В углу стоял огромный сундук, куда юноша и поместил свою добычу. Там уже лежали другие ценные предметы из константинопольских храмов. У меня не хватало сил чему-нибудь удивляться и о чем-то говорить. Юноша, видимо, понял это и не стал докучать расспросами, а только сказал:

— Меня зовут Микеле. По-гречески это будет Михаил. Наверное, ты голодна, поешь.

Он дал мне хлеба, сыра и разбавленного вина. Лишь увидев еду, я почувствовала, как сильно проголодалась, ведь почти трое суток в осажденном городе мне было не до еды и не до сна. Когда я утолила голод, меня тут же сморил сон, и я, не раздеваясь, упала на какой-то тюфяк, прикрытый шкурами. Заснув на рассвете, я проснулась поздним вечером, почти ночью. И обнаружила, что лежу на кровати, разутая, раздетая до рубашки и укрытая меховым плащом. Мне было очень тепло и уютно, но не от меха, а от живого тепла, которое исходило от Микеле, лежавшего рядом со мной.

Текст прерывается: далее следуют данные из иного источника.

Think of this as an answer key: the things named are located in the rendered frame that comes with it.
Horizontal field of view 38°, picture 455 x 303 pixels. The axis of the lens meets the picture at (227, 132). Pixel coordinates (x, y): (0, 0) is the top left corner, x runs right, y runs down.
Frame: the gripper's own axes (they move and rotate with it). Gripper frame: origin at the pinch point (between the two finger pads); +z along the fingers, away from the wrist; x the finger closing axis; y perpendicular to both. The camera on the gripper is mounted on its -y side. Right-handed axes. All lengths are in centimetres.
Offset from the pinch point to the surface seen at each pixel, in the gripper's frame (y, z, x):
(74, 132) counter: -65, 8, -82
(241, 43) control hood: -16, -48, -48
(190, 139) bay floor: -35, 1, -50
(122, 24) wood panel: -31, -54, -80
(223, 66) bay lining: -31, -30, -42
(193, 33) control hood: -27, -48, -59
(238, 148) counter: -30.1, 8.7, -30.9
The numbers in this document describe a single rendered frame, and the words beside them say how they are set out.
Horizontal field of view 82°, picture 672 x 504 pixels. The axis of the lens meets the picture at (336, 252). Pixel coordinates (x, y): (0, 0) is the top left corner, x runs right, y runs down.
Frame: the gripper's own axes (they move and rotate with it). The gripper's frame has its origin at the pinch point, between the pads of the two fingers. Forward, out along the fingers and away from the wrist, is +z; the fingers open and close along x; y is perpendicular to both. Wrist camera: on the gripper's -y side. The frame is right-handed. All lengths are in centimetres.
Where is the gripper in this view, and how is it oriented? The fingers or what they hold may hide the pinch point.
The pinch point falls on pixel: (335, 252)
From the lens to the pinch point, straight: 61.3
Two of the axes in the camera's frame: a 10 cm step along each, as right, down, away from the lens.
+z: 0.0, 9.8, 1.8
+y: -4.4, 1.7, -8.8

Возле нашего скромного ложа горела свеча, и при ее неярком свете я рассмотрела могучие обнаженные плечи молодого генуэзца. Почувствовав, как я пошевелилась, он тут же открыл глаза и, улыбнувшись, обнял меня. И я не оттолкнула его, потому что мне нравились его сильные и одновременно нежные объятия.

— Как зовут тебя, красавица? — спросил он, приблизив свои губы к моему лицу. — Ты, видно, не гречанка?

— Елена, — ответилая, замирая от волнения. — Я родом из Руси, но была замужем за греком, теперь же овдовела.

— Елена Прекрасная… Тебе подходит это имя. У тебя такие же роскошные золотые волосы, как у возлюбленной Париса.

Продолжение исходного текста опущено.